Directions =>
Each line of the data below that includes the string "outline" must be copied.

Collection entries:
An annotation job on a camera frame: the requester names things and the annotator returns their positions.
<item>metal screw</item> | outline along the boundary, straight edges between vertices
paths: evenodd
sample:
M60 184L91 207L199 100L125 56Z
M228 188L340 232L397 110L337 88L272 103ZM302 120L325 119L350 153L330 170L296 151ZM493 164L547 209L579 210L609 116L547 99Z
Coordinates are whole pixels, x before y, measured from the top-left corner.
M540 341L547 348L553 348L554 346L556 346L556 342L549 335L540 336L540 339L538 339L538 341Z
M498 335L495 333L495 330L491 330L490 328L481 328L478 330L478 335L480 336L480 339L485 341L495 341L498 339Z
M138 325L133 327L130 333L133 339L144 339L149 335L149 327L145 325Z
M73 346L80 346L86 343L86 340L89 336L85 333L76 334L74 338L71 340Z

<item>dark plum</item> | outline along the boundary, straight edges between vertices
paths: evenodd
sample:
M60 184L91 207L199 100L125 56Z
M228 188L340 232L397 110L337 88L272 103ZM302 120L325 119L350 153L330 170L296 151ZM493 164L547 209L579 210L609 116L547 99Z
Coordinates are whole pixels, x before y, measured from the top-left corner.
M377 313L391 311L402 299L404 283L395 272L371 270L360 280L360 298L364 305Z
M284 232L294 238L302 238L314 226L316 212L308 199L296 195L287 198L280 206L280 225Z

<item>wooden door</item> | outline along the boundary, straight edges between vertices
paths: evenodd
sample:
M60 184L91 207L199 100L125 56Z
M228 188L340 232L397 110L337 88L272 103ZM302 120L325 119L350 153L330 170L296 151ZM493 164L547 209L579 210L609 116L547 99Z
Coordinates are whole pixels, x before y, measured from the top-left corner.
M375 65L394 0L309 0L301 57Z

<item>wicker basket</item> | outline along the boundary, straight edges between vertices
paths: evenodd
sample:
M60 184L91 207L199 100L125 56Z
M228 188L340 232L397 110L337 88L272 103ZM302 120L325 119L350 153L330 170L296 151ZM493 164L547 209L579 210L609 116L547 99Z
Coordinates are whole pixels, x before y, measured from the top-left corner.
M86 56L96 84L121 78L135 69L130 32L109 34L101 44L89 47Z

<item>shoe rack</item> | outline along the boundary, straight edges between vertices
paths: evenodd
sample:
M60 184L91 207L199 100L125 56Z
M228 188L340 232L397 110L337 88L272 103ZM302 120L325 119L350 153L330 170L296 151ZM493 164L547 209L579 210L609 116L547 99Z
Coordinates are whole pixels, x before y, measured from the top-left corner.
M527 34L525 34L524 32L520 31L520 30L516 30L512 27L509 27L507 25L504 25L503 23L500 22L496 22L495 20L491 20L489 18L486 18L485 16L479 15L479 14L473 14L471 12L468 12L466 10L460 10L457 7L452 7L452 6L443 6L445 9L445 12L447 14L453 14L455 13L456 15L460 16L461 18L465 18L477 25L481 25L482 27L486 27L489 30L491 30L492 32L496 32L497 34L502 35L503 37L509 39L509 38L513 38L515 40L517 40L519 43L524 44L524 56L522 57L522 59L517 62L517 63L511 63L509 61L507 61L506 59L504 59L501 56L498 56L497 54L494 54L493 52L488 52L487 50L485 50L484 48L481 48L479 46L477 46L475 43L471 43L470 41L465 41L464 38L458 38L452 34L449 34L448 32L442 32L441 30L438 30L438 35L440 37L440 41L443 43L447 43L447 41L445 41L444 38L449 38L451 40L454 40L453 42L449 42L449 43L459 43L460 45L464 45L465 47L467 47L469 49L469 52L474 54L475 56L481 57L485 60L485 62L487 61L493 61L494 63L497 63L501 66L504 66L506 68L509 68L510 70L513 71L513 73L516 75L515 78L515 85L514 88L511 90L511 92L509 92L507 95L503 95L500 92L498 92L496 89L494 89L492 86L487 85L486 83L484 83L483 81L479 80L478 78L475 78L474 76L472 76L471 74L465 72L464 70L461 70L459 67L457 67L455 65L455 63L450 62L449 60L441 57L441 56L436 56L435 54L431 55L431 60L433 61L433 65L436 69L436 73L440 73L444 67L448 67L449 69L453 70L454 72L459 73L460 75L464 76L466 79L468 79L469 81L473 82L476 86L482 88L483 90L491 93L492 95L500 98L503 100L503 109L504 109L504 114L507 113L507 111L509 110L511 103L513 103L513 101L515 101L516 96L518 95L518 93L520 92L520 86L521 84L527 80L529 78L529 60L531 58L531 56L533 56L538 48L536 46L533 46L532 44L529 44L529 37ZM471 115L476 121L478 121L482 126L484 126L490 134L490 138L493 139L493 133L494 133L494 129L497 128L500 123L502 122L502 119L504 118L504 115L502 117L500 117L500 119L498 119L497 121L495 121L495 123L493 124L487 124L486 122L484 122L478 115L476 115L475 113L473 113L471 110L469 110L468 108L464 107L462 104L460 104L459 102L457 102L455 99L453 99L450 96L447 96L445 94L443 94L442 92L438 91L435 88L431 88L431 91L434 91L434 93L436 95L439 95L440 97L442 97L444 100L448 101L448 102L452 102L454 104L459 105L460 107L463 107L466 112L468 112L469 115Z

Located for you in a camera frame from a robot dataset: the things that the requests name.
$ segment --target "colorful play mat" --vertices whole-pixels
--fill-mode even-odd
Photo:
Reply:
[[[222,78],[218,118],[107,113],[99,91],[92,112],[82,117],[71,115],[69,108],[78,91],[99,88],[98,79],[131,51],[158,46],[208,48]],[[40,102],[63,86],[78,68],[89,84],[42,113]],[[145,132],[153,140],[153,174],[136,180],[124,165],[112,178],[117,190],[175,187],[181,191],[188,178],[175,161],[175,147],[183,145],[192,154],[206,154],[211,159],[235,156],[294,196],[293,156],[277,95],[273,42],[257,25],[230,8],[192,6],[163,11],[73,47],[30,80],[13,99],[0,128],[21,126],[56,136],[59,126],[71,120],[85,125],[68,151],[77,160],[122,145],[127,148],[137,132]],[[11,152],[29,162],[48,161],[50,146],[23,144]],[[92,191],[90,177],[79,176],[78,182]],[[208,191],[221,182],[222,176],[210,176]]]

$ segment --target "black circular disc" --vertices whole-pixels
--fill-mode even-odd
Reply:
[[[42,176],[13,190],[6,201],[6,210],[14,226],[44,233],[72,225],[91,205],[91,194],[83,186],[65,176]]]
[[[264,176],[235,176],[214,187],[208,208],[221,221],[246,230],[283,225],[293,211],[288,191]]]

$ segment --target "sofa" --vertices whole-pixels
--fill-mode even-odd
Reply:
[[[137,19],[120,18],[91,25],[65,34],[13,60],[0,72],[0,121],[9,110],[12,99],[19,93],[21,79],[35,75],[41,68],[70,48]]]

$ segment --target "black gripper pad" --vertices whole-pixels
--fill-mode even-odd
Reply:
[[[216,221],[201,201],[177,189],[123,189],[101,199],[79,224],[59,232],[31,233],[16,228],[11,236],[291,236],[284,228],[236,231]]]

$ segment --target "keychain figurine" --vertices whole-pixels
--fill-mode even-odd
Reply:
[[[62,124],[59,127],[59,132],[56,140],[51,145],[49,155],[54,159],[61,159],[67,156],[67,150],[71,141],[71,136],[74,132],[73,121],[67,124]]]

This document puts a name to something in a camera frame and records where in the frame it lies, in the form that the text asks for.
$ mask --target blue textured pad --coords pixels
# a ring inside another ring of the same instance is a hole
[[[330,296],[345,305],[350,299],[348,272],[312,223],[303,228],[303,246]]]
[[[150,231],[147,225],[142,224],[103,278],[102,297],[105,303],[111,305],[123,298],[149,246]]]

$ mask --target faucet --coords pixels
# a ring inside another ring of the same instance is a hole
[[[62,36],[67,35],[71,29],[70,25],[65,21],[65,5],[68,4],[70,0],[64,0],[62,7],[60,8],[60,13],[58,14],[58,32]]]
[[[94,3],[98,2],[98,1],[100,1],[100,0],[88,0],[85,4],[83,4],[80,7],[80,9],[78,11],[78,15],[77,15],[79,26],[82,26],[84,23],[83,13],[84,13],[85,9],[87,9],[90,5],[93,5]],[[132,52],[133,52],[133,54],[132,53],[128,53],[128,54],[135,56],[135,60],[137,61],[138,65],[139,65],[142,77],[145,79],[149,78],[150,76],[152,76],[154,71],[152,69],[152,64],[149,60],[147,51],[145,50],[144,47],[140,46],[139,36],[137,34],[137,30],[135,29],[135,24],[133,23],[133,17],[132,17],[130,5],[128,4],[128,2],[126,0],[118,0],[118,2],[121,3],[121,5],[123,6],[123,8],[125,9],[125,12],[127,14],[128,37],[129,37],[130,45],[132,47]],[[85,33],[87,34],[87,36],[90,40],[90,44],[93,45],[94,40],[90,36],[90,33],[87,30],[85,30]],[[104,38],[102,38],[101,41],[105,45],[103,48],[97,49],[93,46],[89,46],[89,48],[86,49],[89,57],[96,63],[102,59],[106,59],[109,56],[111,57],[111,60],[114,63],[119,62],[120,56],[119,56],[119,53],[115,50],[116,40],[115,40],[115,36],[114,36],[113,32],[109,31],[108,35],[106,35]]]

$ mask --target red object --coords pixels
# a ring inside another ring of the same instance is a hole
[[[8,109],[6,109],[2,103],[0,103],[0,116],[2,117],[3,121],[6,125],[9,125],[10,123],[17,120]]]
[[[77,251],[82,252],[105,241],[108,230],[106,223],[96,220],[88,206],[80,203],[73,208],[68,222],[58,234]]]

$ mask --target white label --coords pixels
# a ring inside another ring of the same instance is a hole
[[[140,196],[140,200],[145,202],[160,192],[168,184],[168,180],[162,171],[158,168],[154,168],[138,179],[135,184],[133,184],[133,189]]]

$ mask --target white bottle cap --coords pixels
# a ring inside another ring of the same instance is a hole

The answer =>
<item>metal screw</item> | outline along the boundary, straight edges between vertices
<item>dark plum</item> | outline along the boundary, straight edges between vertices
<item>wooden door</item> | outline along the boundary, straight edges between vertices
<item>wicker basket</item> | outline along the boundary, straight edges between vertices
<item>shoe rack</item> | outline along the boundary, straight edges between vertices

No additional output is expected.